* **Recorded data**

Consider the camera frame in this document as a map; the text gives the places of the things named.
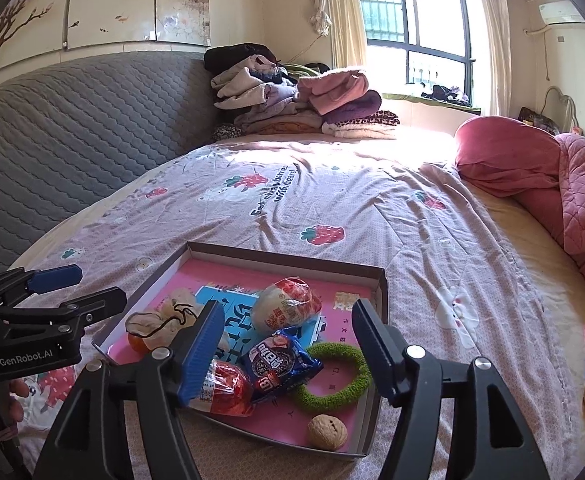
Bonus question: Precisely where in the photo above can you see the walnut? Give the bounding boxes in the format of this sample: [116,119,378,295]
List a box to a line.
[307,414,348,450]

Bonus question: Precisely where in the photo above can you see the green fuzzy ring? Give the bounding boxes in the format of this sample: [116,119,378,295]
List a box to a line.
[292,342,373,411]

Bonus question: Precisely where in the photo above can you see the beige curtain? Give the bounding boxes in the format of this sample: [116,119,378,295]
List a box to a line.
[472,0,513,118]
[307,0,368,71]

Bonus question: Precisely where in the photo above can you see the pile of folded clothes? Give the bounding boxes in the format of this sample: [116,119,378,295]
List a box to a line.
[203,44,402,143]

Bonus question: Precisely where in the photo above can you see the beige bed sheet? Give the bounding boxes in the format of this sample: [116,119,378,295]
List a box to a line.
[462,180,585,480]

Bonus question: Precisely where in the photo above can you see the small white red snack bag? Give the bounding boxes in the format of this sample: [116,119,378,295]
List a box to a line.
[187,359,256,418]

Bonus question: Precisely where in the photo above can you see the dark bag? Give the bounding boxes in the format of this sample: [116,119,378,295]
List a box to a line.
[518,106,560,136]

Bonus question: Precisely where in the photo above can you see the white metal frame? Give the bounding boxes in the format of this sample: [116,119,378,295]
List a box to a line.
[543,86,580,133]

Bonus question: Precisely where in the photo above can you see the person's left hand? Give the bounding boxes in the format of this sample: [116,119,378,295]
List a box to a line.
[7,377,30,423]

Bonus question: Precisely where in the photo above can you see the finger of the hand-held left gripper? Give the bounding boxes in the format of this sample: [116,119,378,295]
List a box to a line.
[0,286,128,333]
[0,264,84,311]

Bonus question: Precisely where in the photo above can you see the floral wall panel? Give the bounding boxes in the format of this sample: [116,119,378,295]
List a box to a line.
[0,0,212,83]

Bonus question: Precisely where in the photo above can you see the beige drawstring pouch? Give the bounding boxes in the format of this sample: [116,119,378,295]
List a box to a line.
[125,287,213,351]

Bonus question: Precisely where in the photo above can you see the dark framed window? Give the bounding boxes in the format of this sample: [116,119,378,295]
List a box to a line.
[355,0,478,106]

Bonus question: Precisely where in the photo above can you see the white air conditioner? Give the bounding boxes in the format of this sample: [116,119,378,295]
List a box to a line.
[539,2,585,26]

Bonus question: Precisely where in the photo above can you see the grey cardboard box tray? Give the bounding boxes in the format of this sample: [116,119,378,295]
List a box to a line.
[91,241,389,460]

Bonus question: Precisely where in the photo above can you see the strawberry print duvet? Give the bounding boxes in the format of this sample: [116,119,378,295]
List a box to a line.
[7,137,583,480]

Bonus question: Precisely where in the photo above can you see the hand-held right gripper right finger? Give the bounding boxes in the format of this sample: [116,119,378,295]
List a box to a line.
[351,298,553,480]

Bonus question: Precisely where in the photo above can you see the large white red snack bag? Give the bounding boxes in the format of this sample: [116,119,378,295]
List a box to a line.
[250,276,323,336]

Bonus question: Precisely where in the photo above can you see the dark pink pillow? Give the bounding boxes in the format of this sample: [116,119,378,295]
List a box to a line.
[455,116,563,198]

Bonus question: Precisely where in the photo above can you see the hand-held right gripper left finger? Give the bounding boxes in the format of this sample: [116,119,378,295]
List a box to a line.
[32,300,226,480]

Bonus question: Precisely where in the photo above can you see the grey quilted headboard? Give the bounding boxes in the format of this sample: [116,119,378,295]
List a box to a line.
[0,50,223,281]

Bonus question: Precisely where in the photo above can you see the dark clothes on windowsill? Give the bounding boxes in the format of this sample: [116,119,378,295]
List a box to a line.
[419,85,470,106]

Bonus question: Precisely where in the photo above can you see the blue cookie packet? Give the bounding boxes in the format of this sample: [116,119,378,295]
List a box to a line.
[240,327,324,403]

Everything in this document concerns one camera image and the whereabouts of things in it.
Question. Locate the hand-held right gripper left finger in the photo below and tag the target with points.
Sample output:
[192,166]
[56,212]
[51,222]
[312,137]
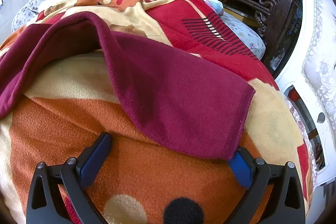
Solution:
[94,161]

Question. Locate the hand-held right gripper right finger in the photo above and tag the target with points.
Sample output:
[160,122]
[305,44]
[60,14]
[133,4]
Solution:
[240,169]

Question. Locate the maroon fleece garment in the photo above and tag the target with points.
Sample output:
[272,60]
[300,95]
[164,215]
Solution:
[170,95]

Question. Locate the checked printed blanket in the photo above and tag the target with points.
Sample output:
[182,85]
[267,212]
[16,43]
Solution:
[157,176]

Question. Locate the floral bedsheet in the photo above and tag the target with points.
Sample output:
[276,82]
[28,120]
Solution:
[246,37]

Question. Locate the pastel cloth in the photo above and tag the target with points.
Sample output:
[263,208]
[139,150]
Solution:
[216,5]

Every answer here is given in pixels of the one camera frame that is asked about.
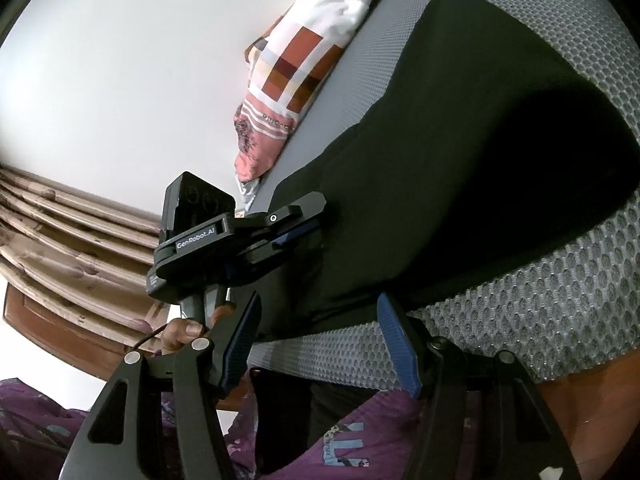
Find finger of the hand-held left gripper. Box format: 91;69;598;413
240;222;323;267
225;191;328;235

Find purple printed clothing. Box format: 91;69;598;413
0;377;501;480

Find thin dark cable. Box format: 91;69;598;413
131;322;171;351

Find dark pants with orange lining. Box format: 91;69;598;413
252;0;640;341

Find grey mesh mattress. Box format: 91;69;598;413
247;0;640;391

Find pink patchwork pillow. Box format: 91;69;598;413
232;0;413;183

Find wooden bed frame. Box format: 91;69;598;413
2;285;640;480

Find person's left hand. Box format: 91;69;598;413
160;305;236;356

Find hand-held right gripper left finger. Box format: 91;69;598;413
62;290;263;480

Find light striped cloth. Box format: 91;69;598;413
235;177;261;211

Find beige curtain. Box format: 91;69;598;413
0;167;171;341

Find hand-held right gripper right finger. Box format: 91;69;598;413
376;292;583;480

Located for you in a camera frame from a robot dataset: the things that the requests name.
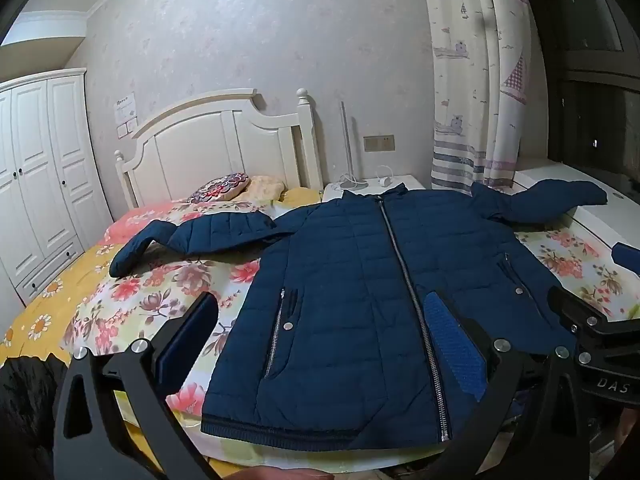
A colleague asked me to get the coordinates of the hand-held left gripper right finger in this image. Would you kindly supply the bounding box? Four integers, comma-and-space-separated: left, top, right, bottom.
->
422, 290, 593, 480

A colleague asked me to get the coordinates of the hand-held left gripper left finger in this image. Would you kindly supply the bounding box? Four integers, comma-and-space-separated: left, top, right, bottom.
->
52, 290, 221, 480

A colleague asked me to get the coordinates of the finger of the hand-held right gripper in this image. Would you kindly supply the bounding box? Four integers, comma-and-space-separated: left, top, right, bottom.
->
547, 285, 608, 333
612, 242, 640, 277

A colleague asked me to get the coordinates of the navy blue puffer jacket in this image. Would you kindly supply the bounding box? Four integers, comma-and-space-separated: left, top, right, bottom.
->
109, 180, 608, 453

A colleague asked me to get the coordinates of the white window ledge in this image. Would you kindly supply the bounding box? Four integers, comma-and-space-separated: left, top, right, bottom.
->
515, 157, 640, 271

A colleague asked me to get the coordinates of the floral patterned blanket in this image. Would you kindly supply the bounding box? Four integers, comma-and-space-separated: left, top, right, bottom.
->
60, 199, 640, 476

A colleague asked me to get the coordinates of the yellow orange bed sheet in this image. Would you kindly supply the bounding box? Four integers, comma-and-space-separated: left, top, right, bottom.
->
0, 200, 193, 361

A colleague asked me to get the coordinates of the embroidered patterned cushion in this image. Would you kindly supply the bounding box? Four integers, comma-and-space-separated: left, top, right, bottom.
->
187, 172, 251, 205

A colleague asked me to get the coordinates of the pale orange pillow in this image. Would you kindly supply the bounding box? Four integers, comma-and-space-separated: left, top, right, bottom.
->
245, 175, 287, 203

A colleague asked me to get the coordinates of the yellow pillow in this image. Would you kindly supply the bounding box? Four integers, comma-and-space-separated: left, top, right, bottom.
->
277, 186, 323, 207

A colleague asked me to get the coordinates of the dark window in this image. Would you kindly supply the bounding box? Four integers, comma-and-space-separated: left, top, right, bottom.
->
520, 0, 640, 186

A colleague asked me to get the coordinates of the black cloth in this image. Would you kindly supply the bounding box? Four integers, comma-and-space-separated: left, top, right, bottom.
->
0, 355, 68, 480

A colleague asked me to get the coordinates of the cream wooden headboard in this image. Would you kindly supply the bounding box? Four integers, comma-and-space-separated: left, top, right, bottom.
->
114, 87, 325, 211

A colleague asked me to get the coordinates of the white nightstand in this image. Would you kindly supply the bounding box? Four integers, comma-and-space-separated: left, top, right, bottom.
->
321, 175, 426, 203

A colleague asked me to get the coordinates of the white wardrobe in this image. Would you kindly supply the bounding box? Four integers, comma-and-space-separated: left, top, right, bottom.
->
0, 67, 113, 306

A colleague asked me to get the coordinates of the slim white desk lamp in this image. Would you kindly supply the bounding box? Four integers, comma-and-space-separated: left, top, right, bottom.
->
334, 101, 368, 191

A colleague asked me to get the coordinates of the white paper notice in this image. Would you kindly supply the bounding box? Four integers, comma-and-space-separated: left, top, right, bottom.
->
114, 92, 138, 123

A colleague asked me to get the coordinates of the printed striped curtain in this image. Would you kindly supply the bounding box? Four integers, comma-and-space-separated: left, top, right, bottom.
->
417, 0, 533, 196

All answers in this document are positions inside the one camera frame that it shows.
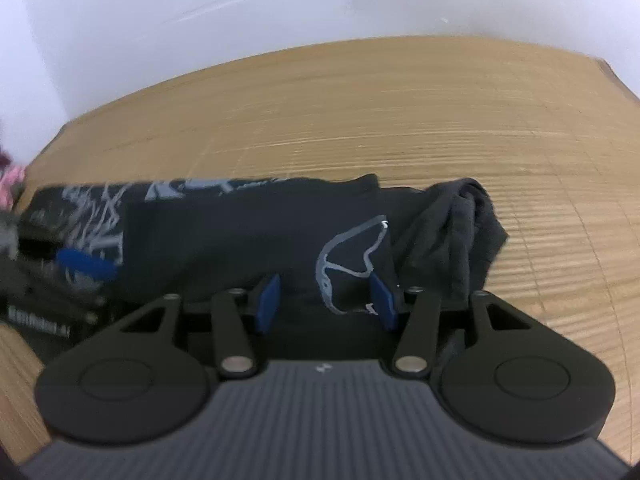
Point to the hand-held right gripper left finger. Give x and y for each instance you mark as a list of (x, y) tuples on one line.
[(267, 305)]

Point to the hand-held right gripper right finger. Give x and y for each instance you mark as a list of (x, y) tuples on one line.
[(382, 302)]

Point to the black printed T-shirt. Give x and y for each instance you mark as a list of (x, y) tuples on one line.
[(225, 240)]

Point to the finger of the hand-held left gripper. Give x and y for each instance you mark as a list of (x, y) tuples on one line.
[(85, 262)]

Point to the pink cloth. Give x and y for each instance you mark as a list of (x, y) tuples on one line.
[(10, 182)]

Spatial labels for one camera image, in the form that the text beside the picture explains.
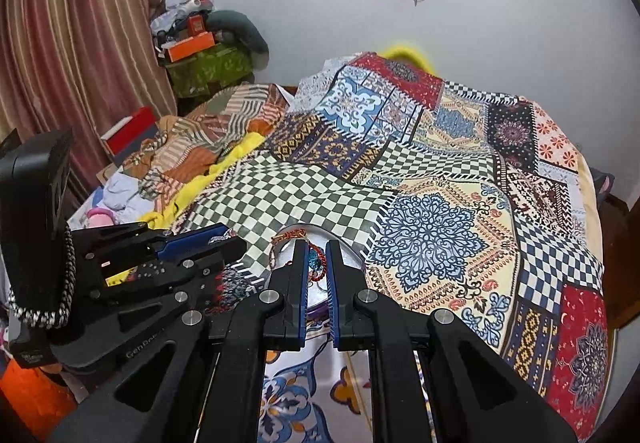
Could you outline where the red string bracelet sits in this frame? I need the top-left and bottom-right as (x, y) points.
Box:
(271, 230), (332, 285)

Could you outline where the purple heart-shaped tin box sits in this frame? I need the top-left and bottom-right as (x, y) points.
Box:
(272, 223), (368, 324)

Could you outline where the striped brown curtain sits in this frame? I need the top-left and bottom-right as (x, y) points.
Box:
(0, 0), (178, 218)

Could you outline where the flat orange box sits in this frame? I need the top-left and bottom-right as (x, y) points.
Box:
(165, 33), (217, 64)

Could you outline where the striped orange blanket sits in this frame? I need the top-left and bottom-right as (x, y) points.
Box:
(120, 83), (291, 204)

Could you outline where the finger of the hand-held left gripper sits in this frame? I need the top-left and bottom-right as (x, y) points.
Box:
(70, 222), (233, 270)
(86, 238), (249, 305)

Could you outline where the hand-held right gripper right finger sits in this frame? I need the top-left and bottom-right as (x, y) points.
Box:
(325, 239), (581, 443)

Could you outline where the black and white braided cord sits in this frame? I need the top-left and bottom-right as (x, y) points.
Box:
(9, 223), (77, 330)

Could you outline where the yellow pillow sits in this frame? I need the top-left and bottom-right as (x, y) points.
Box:
(385, 41), (436, 72)

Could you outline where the red and white box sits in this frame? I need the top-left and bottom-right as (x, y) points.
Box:
(100, 106), (158, 156)

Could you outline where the patchwork printed blanket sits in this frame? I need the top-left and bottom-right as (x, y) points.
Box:
(170, 52), (608, 443)

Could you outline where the yellow sheet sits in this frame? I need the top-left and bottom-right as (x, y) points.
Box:
(102, 130), (266, 286)

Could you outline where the light blue garment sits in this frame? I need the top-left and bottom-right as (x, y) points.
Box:
(92, 170), (151, 214)

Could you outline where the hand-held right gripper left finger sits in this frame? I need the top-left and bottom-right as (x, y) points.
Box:
(50, 239), (311, 443)

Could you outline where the orange object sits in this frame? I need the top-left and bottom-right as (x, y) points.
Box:
(0, 363), (77, 440)

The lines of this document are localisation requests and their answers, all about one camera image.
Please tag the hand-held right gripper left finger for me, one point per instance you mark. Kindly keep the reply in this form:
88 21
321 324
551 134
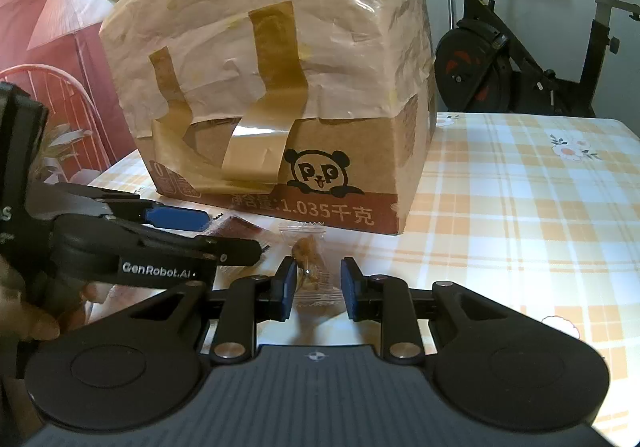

* **Exercise description**
Scan the lines above for the word "garment", then copy each line that has it.

* **Exercise output**
Question. Locate the maroon fleece garment in the photo above and tag the target with points.
Could you outline where the light blue garment sits in this frame? I need the top-left and bottom-right as (x, y) points.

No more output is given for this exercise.